The trial was designed by the principal investigator and the executive committee. The executive committee members are also responsible for reporting the results and drafting the manuscripts. The executive committee, together with the steering committee, the data and safety monitoring committee and the independent endpoints adjudication committee are involved in the present trial.
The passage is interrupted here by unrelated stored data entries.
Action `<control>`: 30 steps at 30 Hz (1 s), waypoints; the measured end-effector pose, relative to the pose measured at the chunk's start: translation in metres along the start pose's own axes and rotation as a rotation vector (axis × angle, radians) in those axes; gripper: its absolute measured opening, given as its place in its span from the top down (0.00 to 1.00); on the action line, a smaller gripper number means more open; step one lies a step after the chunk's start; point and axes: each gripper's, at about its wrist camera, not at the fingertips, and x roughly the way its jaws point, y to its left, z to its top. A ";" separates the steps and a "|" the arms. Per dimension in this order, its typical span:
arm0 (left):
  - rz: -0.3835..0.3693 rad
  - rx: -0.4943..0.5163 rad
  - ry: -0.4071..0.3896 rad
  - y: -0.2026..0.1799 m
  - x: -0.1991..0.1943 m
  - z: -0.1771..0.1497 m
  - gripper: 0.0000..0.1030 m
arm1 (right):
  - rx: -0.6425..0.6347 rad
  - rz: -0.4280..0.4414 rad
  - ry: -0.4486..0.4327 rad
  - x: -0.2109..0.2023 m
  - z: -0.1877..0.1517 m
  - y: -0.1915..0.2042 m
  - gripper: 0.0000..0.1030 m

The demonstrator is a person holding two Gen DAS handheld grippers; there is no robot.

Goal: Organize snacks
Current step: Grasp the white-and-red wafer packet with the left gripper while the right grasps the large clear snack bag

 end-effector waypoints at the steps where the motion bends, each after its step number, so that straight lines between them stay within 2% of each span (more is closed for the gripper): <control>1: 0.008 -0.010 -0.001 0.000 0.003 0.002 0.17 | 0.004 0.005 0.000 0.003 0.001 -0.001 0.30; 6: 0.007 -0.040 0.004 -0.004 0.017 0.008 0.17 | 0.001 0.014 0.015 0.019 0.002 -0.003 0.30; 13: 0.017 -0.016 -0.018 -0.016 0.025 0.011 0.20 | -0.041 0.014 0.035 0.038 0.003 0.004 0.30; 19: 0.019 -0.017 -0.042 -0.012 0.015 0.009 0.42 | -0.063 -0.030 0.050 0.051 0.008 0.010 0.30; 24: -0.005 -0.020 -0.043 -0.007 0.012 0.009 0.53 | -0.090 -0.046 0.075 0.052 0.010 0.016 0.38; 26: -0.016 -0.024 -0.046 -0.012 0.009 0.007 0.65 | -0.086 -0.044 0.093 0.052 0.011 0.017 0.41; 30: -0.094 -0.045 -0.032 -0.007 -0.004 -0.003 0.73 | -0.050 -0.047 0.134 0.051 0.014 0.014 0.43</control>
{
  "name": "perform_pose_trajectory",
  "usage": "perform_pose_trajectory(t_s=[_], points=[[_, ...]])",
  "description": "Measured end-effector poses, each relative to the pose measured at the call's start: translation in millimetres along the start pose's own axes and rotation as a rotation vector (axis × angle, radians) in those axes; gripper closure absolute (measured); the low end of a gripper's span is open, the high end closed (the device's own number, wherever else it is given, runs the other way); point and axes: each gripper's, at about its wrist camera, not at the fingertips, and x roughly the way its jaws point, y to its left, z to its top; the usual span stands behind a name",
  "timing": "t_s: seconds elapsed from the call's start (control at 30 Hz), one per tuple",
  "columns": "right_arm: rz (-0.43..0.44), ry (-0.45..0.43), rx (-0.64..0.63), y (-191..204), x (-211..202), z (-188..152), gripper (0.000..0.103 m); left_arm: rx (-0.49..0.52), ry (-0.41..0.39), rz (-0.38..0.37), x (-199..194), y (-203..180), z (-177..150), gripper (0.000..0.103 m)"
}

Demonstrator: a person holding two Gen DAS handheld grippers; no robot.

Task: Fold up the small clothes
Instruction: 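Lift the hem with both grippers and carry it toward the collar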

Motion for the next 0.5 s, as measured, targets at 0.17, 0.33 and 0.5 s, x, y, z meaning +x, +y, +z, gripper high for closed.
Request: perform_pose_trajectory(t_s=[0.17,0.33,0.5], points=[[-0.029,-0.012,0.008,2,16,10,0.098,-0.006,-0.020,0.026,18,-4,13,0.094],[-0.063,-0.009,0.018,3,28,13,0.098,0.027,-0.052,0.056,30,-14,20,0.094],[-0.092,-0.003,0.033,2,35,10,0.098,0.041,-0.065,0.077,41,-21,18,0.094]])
All centres with experience in two-stent techniques (including DK crush and culotte) can participate in the study. Details about trial organisation are listed in the online supplementary material.

Discussion

Several randomised studies have demonstrated that the PS technique using a jailed wire in the SB is the gold standard treatment for the majority of bifurcation lesions;1–6 however, the bifurcation lesions enrolled in these studies were not all true bifurcation lesions. They were either moderate narrow or focused lesions at the SB ostium. The DKCRUSH II trial7 demonstrated that the two-stent technique using a DK crush was associated with a lower rate of TVR in true coronary bifurcation lesions with an SB lesion length of 15 mm, compared with PS. A meta-analysis also showed that the two-stent technique remained an optional treatment for true bifurcation lesions with a large SB.16 In addition, the consensus of the European Bifurcation Club17 was that true bifurcations with a large SB and ostial disease extending more than 5 mm from the carina are likely to require two-stent techniques. Therefore, a novel bifurcation classification is needed to identify which bifurcation lesions should be treated with two-stent techniques instead of PS.
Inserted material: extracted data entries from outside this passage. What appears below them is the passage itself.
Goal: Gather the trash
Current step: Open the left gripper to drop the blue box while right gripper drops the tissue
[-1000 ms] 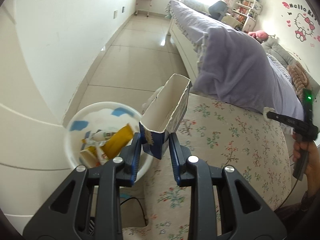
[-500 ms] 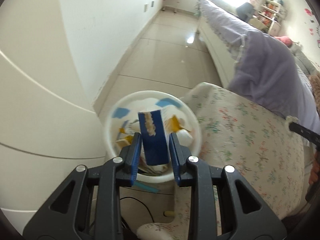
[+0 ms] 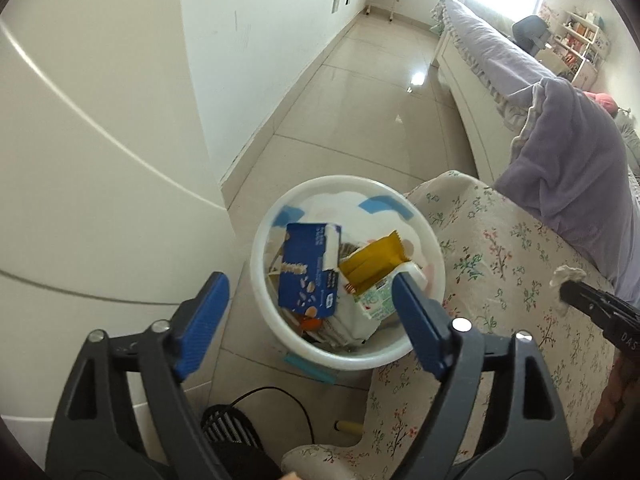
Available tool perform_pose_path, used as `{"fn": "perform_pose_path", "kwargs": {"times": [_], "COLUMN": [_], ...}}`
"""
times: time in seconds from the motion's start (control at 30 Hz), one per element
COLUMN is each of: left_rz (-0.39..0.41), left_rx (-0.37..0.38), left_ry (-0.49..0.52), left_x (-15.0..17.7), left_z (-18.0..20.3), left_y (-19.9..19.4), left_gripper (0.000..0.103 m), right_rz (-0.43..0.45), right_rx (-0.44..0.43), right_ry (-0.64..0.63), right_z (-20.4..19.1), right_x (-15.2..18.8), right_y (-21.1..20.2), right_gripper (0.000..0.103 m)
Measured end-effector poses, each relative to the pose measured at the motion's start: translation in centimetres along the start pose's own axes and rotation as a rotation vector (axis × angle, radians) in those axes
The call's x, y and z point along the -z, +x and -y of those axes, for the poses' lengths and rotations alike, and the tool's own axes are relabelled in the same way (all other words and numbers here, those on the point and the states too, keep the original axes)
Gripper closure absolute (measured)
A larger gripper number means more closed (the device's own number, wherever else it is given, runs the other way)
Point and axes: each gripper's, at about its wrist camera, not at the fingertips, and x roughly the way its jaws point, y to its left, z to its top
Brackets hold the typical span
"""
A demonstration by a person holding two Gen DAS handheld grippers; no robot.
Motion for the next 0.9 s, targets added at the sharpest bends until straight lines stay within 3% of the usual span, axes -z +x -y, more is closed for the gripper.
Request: {"fn": "perform_pose_path", "kwargs": {"times": [0.2,0.53,0.63,0.67,0.73,0.77,0.8,0.9], "left_rz": [-0.013,-0.008,-0.011,-0.012,-0.013,-0.013,-0.012,-0.007], "left_rx": [-0.080,-0.102,-0.098,-0.097,-0.093,-0.092,-0.090,-0.084], "left_ry": [0.031,0.038,0.036,0.036,0.038,0.039,0.040,0.038], "left_x": [0.5,0.8,0.8,0.8,0.9,1.0,1.0,1.2], "left_z": [-0.8,-2.2,-2.5,-2.6,-2.7,-2.8,-2.9,-3.3], "left_y": [-0.5,-1.3,-1.3,-1.3,-1.4,-1.4,-1.5,-1.9], "left_gripper": [0.005,0.003,0.003,0.003,0.003,0.003,0.003,0.003], "right_rz": [-0.026,-0.038,0.006,0.008,-0.004,-0.003,0.017,0.041], "right_rx": [-0.045,-0.094,-0.158,-0.179,-0.185,-0.187,-0.191,-0.175], "right_ry": [-0.020,0.028,0.061,0.075,0.100,0.107,0.110,0.085], "right_z": [-3.0,-4.6,-4.3,-4.1,-4.0,-4.0,-4.0,-4.5], "right_x": [-0.8,-1.9,-2.4,-2.6,-2.9,-2.9,-2.9,-2.9], "right_y": [2.9,6.5,6.6,6.6,7.0,7.0,6.5,5.4], "right_gripper": [0.089,0.088,0.086,0.082,0.063,0.043,0.035,0.035]}}
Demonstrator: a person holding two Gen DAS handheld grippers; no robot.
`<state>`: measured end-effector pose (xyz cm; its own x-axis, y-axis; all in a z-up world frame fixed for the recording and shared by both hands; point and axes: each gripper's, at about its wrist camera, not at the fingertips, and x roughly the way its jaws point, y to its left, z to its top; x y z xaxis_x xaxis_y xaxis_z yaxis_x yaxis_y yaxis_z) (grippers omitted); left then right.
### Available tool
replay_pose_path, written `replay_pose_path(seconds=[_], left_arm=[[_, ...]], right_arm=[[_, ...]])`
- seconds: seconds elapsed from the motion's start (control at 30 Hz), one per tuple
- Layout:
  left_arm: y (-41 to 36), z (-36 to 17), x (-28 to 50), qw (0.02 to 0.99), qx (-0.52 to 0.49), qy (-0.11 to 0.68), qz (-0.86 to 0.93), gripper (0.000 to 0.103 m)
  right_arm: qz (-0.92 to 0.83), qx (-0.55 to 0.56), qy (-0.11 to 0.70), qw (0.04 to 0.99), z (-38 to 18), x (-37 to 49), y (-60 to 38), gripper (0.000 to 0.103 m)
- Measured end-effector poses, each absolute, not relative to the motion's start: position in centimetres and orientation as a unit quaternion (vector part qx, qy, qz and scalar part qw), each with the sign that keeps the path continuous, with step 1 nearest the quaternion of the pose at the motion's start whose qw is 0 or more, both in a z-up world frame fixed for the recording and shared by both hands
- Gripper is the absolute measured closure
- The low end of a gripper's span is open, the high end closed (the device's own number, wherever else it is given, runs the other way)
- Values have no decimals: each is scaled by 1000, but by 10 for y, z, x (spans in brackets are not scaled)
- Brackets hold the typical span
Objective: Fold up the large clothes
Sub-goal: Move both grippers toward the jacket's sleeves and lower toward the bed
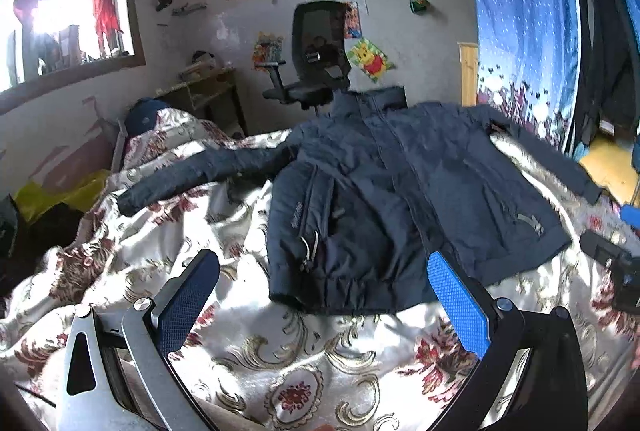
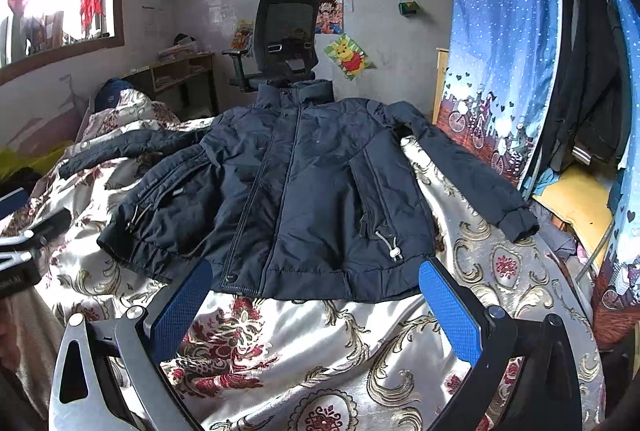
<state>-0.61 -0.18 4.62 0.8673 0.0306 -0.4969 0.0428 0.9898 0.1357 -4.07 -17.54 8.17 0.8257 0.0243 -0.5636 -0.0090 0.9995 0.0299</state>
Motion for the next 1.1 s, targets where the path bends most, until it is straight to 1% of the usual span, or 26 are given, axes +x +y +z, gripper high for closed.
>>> replay_pose_path(seconds=[0.23, 0.43, 0.6, 0.83, 1.0, 1.1], left_arm=[[5, 98, -17, 973, 78, 217, 8, 1], [15, 152, -32, 978, 96, 186, 15, 1], [31, 201, -40, 979, 90, 183, 10, 1], [45, 279, -50, 981, 79, 177, 26, 1], [46, 329, -49, 984, 82, 157, 30, 1], [41, 346, -40, 984, 91, 149, 29, 1]], right_arm=[[2, 23, 268, 963, 120, -49, -180, 0], [5, 7, 218, 976, 176, -55, -175, 0], [14, 15, 191, 981, 226, -58, -173, 0], [17, 55, 196, 979, 279, -51, -183, 0], [-6, 27, 190, 981, 311, -46, -181, 0], [-23, 2, 197, 980, 319, -35, -177, 0]])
A practical and easy-to-use classification was proposed in the DEFINITION registry by Shao-Liang Chen,9 which included two major criteria and six minor criteria. According to the newly established criteria, 70% exhibited simple bifurcation lesions, and the remaining 30% were classified as CBLs in 3660 patients with true coronary bifurcation lesions (Medina 1,1,1 and 0,1,1) and an SB diameter ≥2.5 mm by visual estimation. As was expected, the two-stent technique did not show any benefits over PS for the simple bifurcation lesions. However, for CBLs, two-stent techniques were associated with less in-hospital mortality and 1 year MACE than PS. This important finding will be further verified in the randomised DEFINITION II trial.
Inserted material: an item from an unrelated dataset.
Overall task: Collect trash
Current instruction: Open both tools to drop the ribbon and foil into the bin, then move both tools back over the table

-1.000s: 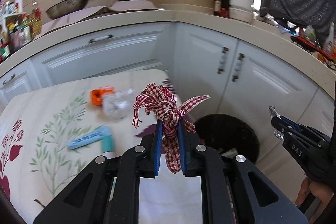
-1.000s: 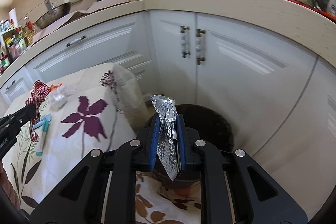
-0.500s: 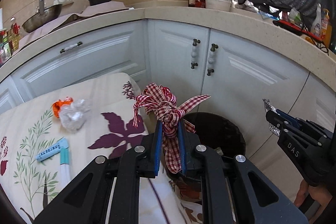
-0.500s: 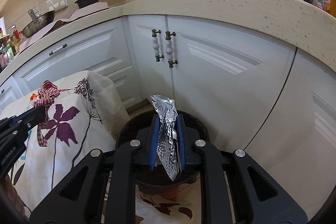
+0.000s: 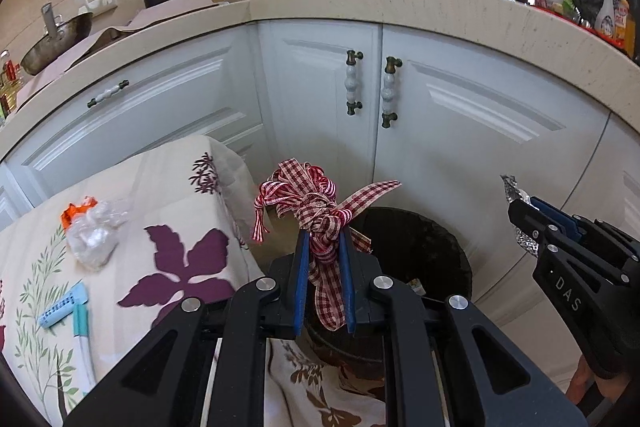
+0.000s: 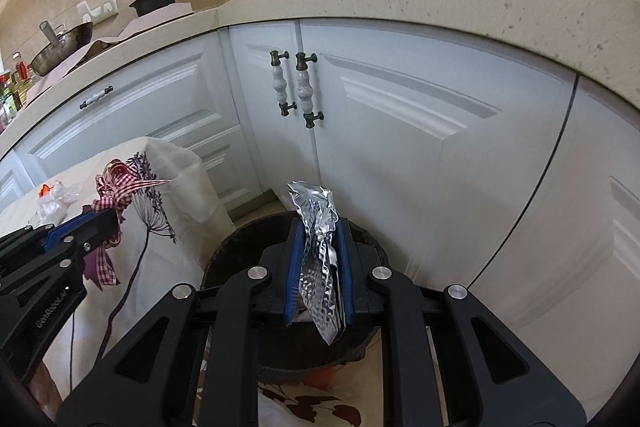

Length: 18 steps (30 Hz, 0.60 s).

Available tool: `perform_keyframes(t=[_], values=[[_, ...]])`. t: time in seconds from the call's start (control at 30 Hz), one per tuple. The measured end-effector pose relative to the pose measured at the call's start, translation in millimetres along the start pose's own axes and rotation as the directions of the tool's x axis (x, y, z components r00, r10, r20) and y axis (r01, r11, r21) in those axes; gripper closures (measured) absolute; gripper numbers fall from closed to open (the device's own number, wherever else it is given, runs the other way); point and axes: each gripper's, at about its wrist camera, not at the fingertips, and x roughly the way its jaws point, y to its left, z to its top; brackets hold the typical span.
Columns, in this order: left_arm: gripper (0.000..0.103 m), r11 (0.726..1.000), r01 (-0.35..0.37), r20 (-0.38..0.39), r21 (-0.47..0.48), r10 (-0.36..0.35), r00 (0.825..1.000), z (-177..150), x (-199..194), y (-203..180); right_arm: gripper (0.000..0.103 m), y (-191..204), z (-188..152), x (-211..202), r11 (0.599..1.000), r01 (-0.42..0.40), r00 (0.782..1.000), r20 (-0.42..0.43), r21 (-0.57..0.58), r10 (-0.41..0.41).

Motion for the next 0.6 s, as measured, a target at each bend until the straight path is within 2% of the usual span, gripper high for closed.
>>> perform_keyframes(t=[0.3,0.43,0.53,0.6], values=[[0.086,1.0,0.013,-0.06,-0.008,-0.014,0.998,9,26,-7,0.084,-7,5,27,1.0,-0.003,1.0,-0.006,0.018,0.003],[0.075,1.0,0.016,-0.087,-0.017,-0.018,0.996,11,37,-8,0.072,-11,5,39,0.999,0.008,1.0,-0.012,0.031,-0.008],[0.063,1.0,0.014,-0.091,-0.025,-0.017,0.996,11,39,-8,0.07,-13,4,41,0.999,0.013,1.0,-0.013,0.039,-0.012],[0.062,0.999,0.013,-0.083,-0.03,-0.016,0.996,11,36,-7,0.07,-14,3,40,0.999,0.015,1.0,-0.014,0.04,-0.015]])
LM bifurcation lesions are unique bifurcation lesions. The diameter of the SB is bigger, and the bifurcation angle is also larger compared with that of a non-LM bifurcation. Culotte stenting with bare metal stents has been largely abandoned because of high restenosis rates. Since the introduction of DESs, culotte stenting has regained its popularity. Murasato reported restriction of the stent expansion such as a ‘napkin ring’ in culotte stenting, using closed-cell design stents.18 In our bench study, even using open-cell design stents in T type bifurcations, significant stent under expansion was revealed in culotte stenting, in contrast to DK crush.19 The DKCRUSH III trial confirmed that DK crush was associated with a lower TLR and stent thrombosis for LM bifurcation, compared with culotte stenting at 3-year follow-up.10 20 Considering the shortages of culotte stenting, we strongly recommend the use of culotte stenting in non-LM bifurcation instead of LM bifurcations. PS with a jailed balloon is a safer alternative than a jailed wire to protect the SB, especially for a high risk of SB occlusion after MV stenting.14 15 Given that CBLs will be enrolled in the study if a patient is randomised into the PS group, either the use of a jailed balloon or a jailed wire will be allowed at the discretion of the operators.

Conclusions

Strategies for coronary bifurcation lesions should be individualised. PS is the default approach for simple bifurcation lesions. The DEFINITION II study is investigating whether systematic two-stent technique will be superior to PS in CBLs, regarding the incidence of TLF at 12 months.